When the season began, Georgia Tech forward Marcus Georges-Hunt couldn’t so much as lay a hand on an opponent with the ball without drawing a whistle.
It was a result of the NCAA’s mandate to call hand checking and arm bars more tightly in an effort to free offenses and increase scoring. More recently, though, he has noticed officials being more lenient — Georges-Hunt said that he can put a hand on an opponent as long as he doesn’t keep it there.
“As long as you’re not steering him around, you’re all right,” he said.
The hand-wringing over games being over-officiated seems to have subsided. As the ACC is now about a third of the way through its league schedule, whistles are down from the start of the year. Tech coach Brian Gregory has seen both players and referees adapt.
“I think right now, it may be not as tight as it was early, but maybe it’s not as tight as it was early because the players have adjusted and there isn’t as much (hand checking) out there,” he said.
In the first five games of each ACC teams’ non-conference schedule, referees called an average of 39.0 fouls per game. In the first 39 conference games, going into Tuesday night’s games, the average was 35.1. That’s up slightly from last year’s fouls-per-game average in ACC games, 33.5.
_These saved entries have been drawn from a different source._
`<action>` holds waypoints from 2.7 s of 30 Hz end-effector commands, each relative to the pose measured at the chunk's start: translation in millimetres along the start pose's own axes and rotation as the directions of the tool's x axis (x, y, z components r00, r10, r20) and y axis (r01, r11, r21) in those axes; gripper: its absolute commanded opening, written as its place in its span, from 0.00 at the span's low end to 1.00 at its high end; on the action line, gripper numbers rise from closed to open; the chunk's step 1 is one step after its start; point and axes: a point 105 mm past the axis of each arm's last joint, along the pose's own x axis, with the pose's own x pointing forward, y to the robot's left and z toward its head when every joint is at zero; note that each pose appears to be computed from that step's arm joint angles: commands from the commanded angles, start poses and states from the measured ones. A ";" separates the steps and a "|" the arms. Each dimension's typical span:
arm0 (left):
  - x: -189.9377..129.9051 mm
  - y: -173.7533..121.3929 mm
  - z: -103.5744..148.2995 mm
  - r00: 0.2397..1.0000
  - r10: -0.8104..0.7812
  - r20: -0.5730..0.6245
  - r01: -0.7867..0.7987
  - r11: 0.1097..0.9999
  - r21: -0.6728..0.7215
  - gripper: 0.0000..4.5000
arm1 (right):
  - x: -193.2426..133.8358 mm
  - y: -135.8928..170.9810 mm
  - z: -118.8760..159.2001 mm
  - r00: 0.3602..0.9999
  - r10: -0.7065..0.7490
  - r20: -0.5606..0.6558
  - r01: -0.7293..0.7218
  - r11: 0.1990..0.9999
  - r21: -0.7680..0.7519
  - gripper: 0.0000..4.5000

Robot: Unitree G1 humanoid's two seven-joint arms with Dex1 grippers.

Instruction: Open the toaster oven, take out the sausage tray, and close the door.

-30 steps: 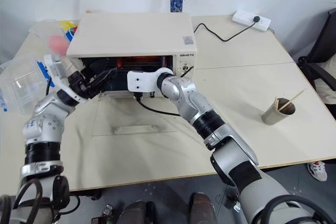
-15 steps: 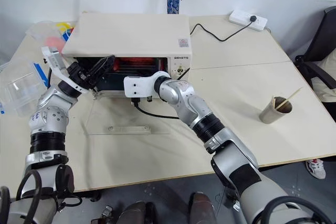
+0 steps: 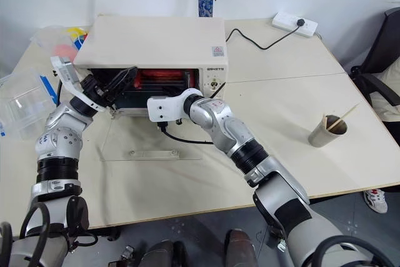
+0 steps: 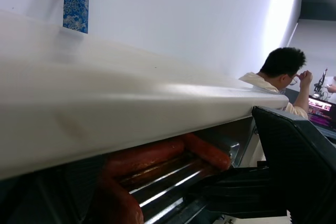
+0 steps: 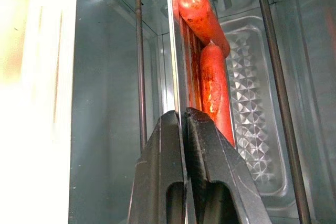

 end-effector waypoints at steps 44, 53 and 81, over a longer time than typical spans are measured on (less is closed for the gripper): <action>-34.4 7.6 44.8 0.997 0.015 -0.078 -0.014 1.000 0.015 1.00 | -72.4 -4.0 26.3 0.986 -0.102 0.133 0.117 0.988 -0.104 0.00; -32.5 3.0 26.9 0.988 -0.019 -0.151 0.033 0.996 0.087 1.00 | -67.0 -10.9 21.2 0.985 -0.119 0.128 0.132 0.986 -0.104 0.00; -53.3 -10.8 20.9 0.943 -0.060 -0.327 0.077 0.996 0.040 1.00 | -61.8 -20.2 20.4 0.982 -0.138 0.132 0.152 0.983 -0.106 0.00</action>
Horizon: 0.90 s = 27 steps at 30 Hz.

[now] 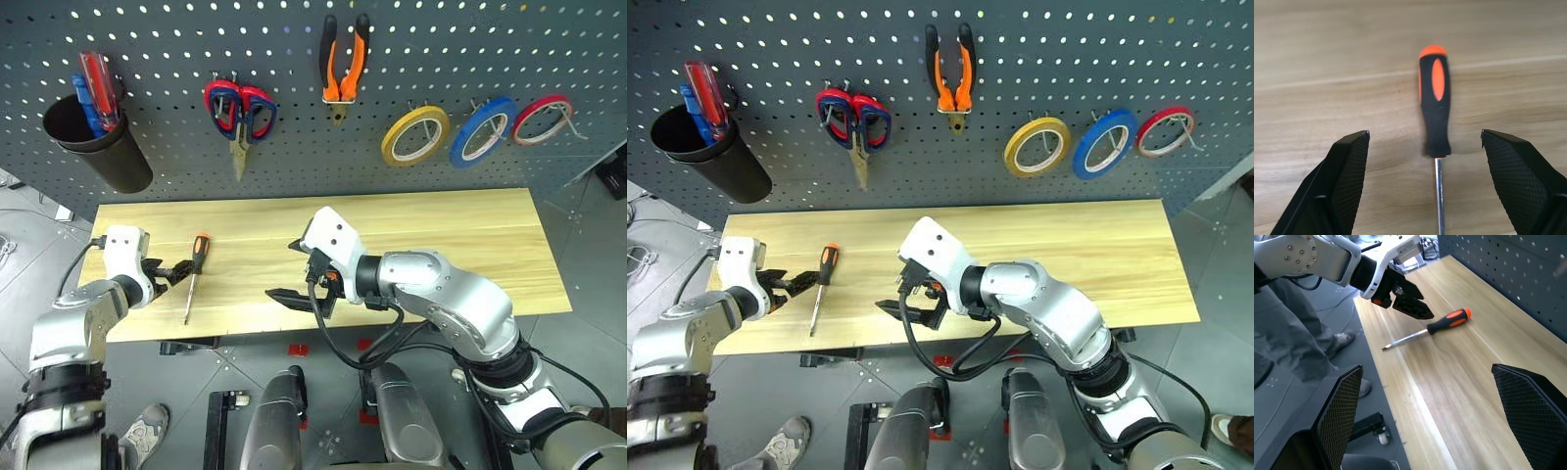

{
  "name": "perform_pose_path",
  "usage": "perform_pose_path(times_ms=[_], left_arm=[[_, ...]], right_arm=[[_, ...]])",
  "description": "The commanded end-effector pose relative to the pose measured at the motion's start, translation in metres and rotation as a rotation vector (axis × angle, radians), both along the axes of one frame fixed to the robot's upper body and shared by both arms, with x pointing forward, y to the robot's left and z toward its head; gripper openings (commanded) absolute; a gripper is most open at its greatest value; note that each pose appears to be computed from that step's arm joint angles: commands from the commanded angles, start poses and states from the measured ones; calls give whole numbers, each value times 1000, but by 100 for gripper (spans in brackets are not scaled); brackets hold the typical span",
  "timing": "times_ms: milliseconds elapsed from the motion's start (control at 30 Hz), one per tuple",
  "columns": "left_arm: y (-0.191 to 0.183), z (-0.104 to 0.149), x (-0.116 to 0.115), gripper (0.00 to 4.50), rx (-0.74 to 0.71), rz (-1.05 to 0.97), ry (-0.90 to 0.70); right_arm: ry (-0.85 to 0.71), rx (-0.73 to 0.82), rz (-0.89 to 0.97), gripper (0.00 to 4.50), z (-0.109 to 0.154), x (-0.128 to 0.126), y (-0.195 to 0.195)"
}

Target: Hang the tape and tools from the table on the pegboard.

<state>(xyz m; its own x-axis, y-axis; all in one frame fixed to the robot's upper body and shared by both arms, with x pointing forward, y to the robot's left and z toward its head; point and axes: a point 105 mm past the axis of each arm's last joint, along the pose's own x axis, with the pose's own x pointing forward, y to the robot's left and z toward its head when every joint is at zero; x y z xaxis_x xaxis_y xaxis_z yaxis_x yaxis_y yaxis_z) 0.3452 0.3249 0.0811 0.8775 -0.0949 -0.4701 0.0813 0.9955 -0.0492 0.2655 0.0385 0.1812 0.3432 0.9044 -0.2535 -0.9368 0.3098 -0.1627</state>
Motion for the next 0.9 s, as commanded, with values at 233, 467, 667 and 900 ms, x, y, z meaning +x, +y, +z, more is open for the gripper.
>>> perform_pose_path(times_ms=[233, 467, 667, 900], left_arm=[[5, -33, 18, 234, -14, 65, 117], [8, -24, 7, 70, 14, 14, 104], [1, 7, -28, 70, 169, -64, -19], [-55, 59, -57, 70, 323, -299, -289]], right_arm=[[-35, 7, 39, 450, 12, -8, 4], [-48, 13, 28, 450, 14, -3, 0], [-101, 64, 53, 450, 28, -2, -8], [-222, 101, 140, 450, 46, -9, -21]])
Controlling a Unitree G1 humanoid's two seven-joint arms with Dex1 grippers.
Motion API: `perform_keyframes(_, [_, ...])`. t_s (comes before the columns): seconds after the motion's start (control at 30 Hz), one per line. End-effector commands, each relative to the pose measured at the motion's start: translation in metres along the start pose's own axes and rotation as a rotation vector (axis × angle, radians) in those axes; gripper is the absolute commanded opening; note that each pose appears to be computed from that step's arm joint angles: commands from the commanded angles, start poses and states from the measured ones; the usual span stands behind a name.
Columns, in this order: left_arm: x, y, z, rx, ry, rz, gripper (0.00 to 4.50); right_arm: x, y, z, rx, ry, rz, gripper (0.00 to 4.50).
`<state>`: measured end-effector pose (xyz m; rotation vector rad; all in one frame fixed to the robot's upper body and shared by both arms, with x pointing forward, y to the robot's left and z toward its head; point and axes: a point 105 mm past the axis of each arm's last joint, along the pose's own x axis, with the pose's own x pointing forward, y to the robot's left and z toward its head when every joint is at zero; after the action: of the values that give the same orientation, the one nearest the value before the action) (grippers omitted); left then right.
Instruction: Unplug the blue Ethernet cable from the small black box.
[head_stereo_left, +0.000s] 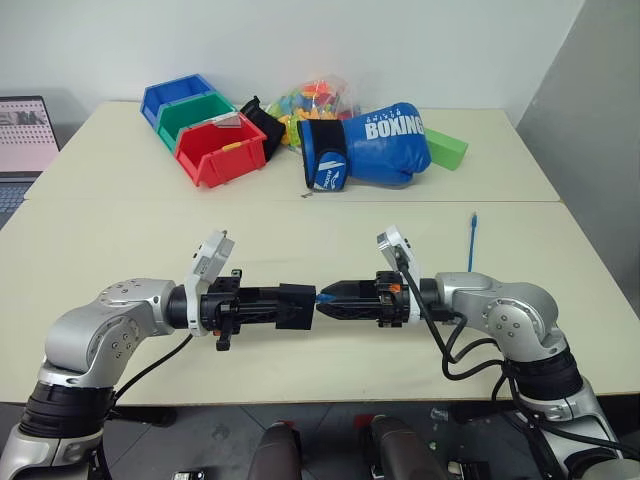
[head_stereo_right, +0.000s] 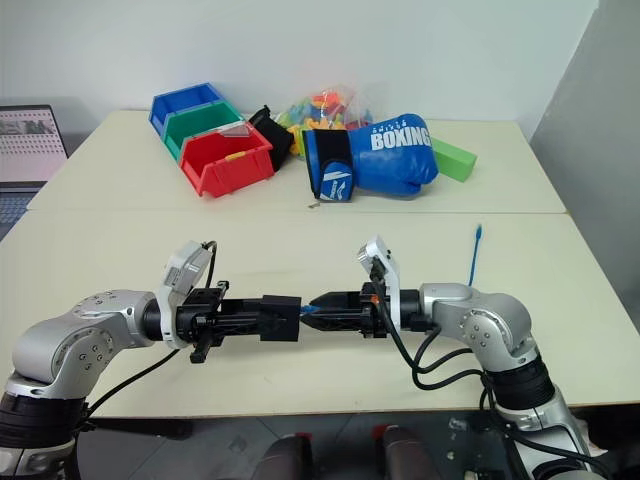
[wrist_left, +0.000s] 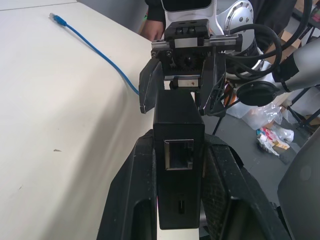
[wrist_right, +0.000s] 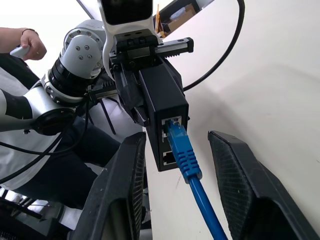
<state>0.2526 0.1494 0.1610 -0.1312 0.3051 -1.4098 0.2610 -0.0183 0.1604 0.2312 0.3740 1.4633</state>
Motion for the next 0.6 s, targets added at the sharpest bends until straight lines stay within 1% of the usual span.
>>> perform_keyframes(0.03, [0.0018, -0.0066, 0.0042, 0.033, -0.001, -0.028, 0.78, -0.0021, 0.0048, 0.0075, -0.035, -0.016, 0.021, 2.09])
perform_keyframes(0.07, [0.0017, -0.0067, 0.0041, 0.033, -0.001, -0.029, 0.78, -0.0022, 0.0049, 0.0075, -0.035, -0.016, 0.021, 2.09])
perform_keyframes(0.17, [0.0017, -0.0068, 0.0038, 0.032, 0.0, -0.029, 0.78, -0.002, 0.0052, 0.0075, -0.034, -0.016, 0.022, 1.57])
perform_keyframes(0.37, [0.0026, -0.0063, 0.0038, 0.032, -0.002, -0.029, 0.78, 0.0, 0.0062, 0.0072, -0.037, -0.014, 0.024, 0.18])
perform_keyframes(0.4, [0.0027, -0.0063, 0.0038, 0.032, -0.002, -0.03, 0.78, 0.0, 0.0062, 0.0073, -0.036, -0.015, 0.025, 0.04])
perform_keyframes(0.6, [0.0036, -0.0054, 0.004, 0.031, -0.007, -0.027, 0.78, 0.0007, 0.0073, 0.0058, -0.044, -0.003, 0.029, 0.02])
While the emphasis was introduced to improve offense, scoring is down in the ACC. Through Monday’s games, ACC teams had averaged 65.0 points per game in league games. The average last season was 66.9. It’s not an ideal comparison, as the ACC expanded by three teams this season.
Regardless, the change, designed to make defenders use their feet and to give ballhandlers more space to use their skill and quickness, has been an improvement to Wake Forest coach Jeff Bzdelik.
“I thought the college game was becoming much more physical than the NBA game,” said Bzdelik, who scouted and coached in the NBA for 15 seasons.
Florida State coach Leonard Hamilton said he wants to see more consistency among officials.
“There are times when you get a touch foul on the perimeter and a guy’s got two hands and a knee (against somebody) in the post,” he said. “So we’ve either got to call it one way or the other, but I think officials are adjusting to it because they’ve been calling it a certain way for so many years and all of a sudden their role is changing and what they’re looking for.”
The rules change may be playing a role in teams switching to zone defenses. Hamilton predicted more teams will switch to zone, as it can limit the hands-on defending common in man-to-man defense. Duke coach Mike Krzyzewski said that in the nonconference schedule, he saw more zone defenses than he had in any previous entire season at Duke.
Tech guard Trae Golden is an expert on the topic. Entering Tech’s Tuesday night game at Boston College, he and Georges-Hunt shared the team lead for personal fouls, with 40, and Golden had taken the most free throws, 103.
“I think it’s kind of leveled off,” he said. “It’s not as tight, but it’s still there. But at the beginning, it was really soft, like they were making sure you knew. But now I think it’s (permitted to be) a lot more physical.”
Still, he said, hand checking is being called more tightly than last season. Officials still bring it up when he meets with officials before the game in captains’ meetings.
“You’ve still got to play physical defense because if you don’t, you’re going to get lit up,” he said. “You’ve got to make sure you’re just ready to play defense every time they get the ball.”